The U.S. Bureau of Labor Statistics has indicated nurses and other healthcare workers are more likely to face workplace violence than police officers and prison guards.
According to Driscoll, primary triggers of disruptive and aggressive behavior include stress, fear, anxiety and a range of neurocognitive challenges; all of which can lead to verbal and physical abuse in any work environment, especially healthcare.
“The cost of workplace violence directly impacts employee morale and turnover, contributes to worker’s compensation claims and increases exposure for legal and reputational damage to the organization,” said Driscoll. “CPI Verbal Intervention Training helps reduce exposure to the growing concerns many organizations face.”
This study also revealed healthcare organizations expect workplace violence prevention training needs to increase by 20% or more over the next three years driven by regulatory pressures, employee demand and increasing risk exposure.

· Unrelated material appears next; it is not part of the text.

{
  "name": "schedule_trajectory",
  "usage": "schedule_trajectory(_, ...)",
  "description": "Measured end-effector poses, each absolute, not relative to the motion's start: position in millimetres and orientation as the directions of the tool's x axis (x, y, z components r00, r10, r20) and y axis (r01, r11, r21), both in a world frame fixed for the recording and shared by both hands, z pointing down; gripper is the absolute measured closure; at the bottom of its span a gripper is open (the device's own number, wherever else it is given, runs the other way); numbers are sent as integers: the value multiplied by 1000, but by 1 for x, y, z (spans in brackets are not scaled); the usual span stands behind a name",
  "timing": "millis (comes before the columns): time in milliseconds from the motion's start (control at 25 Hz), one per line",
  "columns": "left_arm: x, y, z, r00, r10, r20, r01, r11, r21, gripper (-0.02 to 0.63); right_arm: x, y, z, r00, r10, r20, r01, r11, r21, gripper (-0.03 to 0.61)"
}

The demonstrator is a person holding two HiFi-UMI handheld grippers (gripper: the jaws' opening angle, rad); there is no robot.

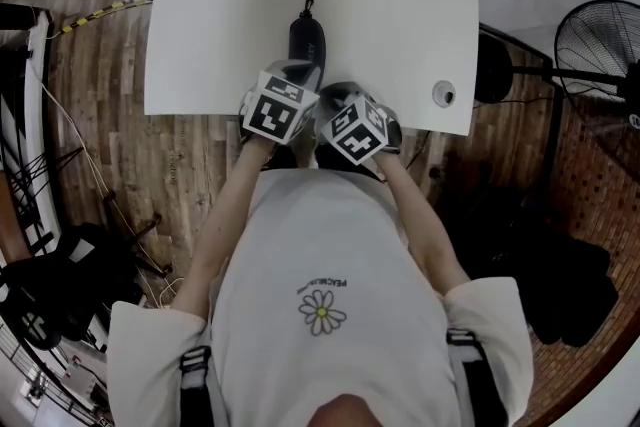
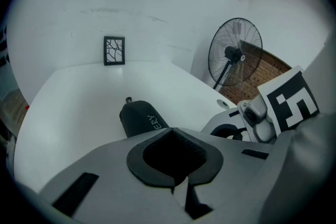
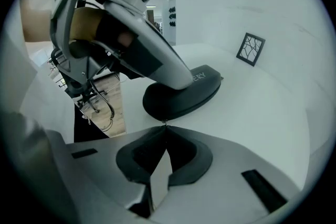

“We’ve found workplace violence training to be empowering to all of our staff, who must face these challenges daily,” said Kim Urbanek, Public Safety for Elmhurst Hospital Deputy Chief, Public Safety. “Unfortunately, no hospital, medical facility or workplace is immune to these potential problems and knowing beforehand how to de-escalate the situation can save lives and lead to fewer serious incidents. If you are not proactive you are destined to become reactive, which is why training hospital staff is so important.”